Tra questa, soltanto per elencare le più macroscopiche:
- il lungo lasso di tempo con il quale le Procure iscrivono a RNR (Registro Generale Notizie di Reato) determina che i depositi delle nomine, specie se contestuali alle denunce o querele, rimangano in “fase di verifica” anche per mesi
- la mancata annotazione delle nomine già depositate prima dell’entrata in funzione di APP che non rendono possibile il deposito di atti successivi
- la pretesa (del tutto irragionevole, posto che viene richiesto che l’atto riporti i dati identificativi del procedimento e non è sufficiente un atto – ad esempio, un verbale di identificazione da parte della PG (Polizia Giudiziaria) con il quale l’indagato o la Persona Offesa vengono a conoscenza dell’esistenza del procedimento) che, ai fini del c.d. “atto abilitante” venga sistematicamente richiesto un certificato ex art. 335 CPP
- la mancata attivazione di intere funzionalità
- la mancata o intempestiva accettazione dei depositi
- l’insufficienza dei tipi-atto tra i documenti successivi e l’inesistenza di un “atto generico” da poter utilizzare laddove manchi la tipologia (per fare un esempio, nella fase dibattimento non è prevista una richiesta di riunione dei procedimenti)

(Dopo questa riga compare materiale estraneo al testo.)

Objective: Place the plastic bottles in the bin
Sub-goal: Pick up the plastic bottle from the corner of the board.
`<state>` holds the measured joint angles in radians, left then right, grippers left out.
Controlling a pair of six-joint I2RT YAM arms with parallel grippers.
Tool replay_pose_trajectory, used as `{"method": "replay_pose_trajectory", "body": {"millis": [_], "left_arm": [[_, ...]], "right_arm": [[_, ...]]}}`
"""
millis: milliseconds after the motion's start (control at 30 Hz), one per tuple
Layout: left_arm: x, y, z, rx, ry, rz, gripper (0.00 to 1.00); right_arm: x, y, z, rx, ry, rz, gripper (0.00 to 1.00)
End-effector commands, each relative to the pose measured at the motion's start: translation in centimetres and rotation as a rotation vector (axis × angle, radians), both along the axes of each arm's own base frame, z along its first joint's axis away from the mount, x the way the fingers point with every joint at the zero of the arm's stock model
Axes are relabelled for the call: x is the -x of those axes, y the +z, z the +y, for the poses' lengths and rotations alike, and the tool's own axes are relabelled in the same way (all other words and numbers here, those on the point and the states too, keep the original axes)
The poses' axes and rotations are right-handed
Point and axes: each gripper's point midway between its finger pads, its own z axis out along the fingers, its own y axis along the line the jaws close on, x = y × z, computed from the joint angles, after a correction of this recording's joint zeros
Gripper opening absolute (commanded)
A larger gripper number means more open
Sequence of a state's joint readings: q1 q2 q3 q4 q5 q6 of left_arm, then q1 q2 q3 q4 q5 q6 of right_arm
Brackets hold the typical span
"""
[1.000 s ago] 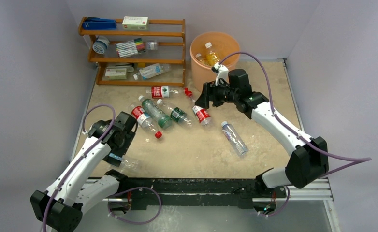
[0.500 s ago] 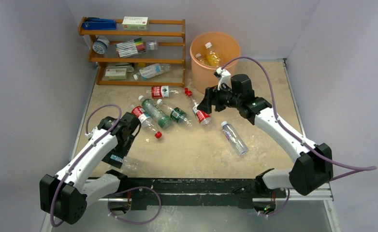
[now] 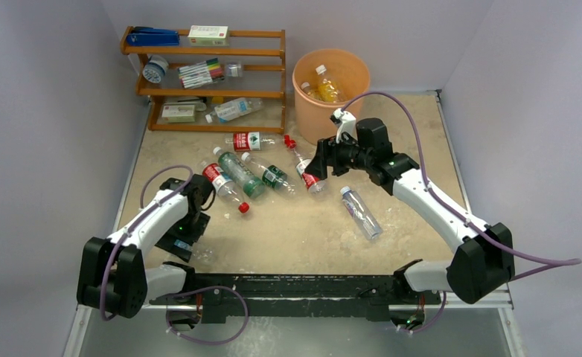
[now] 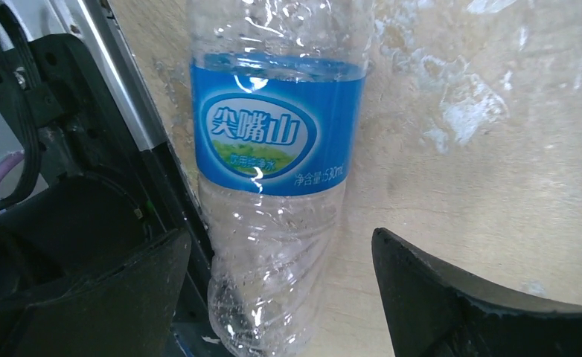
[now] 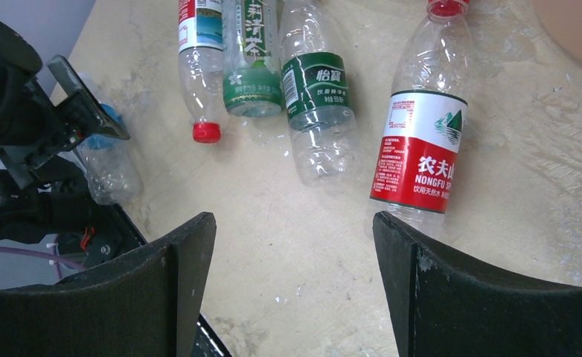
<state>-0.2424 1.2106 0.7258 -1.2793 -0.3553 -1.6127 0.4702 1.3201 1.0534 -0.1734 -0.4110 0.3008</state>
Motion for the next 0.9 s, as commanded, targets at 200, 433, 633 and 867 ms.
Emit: {"method": "replay_pose_trajectory", "body": {"millis": [200, 433, 633, 867], "left_arm": [[-2.1, -1.3, -1.2, 0.066, -0.052, -0.057, 0.71], [-3.7, -0.5, -1.7, 0.09, -0.107, -0.114, 0.51], [-4.9, 1.1, -2.4, 0.111, -0.166, -0.166, 0.45], [-7.7, 4.1, -5.5, 0.173, -0.283, -0.28, 0.47]], "right_arm": [[-0.3, 0.1, 0.2, -0.005, 0.019, -0.033, 0.8], [-0.7, -0.7, 0.3, 0.005, 0.014, -0.028, 0.8], [-1.1, -0.8, 0.5, -0.001, 0.008, -0.03, 0.8], [-0.5, -1.1, 1.3, -0.042, 0.049, -0.004, 0.79]]}}
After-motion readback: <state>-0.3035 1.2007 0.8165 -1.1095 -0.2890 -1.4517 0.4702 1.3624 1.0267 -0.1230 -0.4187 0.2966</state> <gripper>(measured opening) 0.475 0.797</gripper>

Processo penale telematico, la necessità di chiarezza normativa
A ciò si aggiungano le più diverse interpretazioni della normativa ad opera dei magistrati che vanno dalla asserita inammissibilità, ad esempio, della costituzione di Parte Civile o delle produzioni documentali non depositate preventivamente su PDP (Portale Deposito Atti Penali) ancorché le norme sui termini di deposito degli stessi (ad esempio, gli artt. 77 e 78 CPP) non siano state affatto modificate, alla pretesa che al deposito cartaceo segua quello telematico nella stessa giornata, senza considerare che le altre parti processuali non hanno alcuna possibilità di accedere al fascicolo telematico per verificare il deposito, alla sistematica disapplicazione della Circolare DGSIA dell’8 gennaio 2025.
Proprio a fronte del sollevamento di scudi degli Uffici Giudiziari aveva previsto quali “modalità di acquisizione di atti, memorie o comunque documenti prodotti dalle parti processuali nel corso delle medesime udienze in camera di consiglio e dibattimentali, … ai fini della completezza del fascicolo informatico” che il personale di cancellerie debba procedere al “deposito telematico previa acquisizione tramite “scansione” dell’originale analogico), anche al termine dell’udienza e comunque senza ritardo, salvo che si tratti di documenti che per loro natura o per specifiche esigenze processuali non possano essere acquisiti o convertiti in copia informatica”.
Il nodo dell’interruzione dei sistemi
Altra importante criticità è rappresentata dal fatto che le interruzioni dei sistemi per interventi manutentivi o evolutivi soltanto di raro vengono tempestivamente comunicate, cosicché accade sovente che il giorno della scadenza del deposito il difensore possa trovarsi nell’impossibilità tecnica di effettuarlo per una causa a lui non imputabile.
A tali criticità, vanno senza dubbio aggiunte quelle di matrice “culturale” rappresentate da una manifesta avversione – verosimilmente dovuta sia a una scarsa formazione, sia a una preconcetta diffidenza verso lo strumento informatico – da parte della magistratura e, soprattutto, da parte del personale amministrativo.
Tutte queste criticità rendono di fatto impossibile l’esercizio delle prerogative difensive e conseguentemente comportano una limitazione o compressione delle prerogative difensive e delle regole del giusto processo.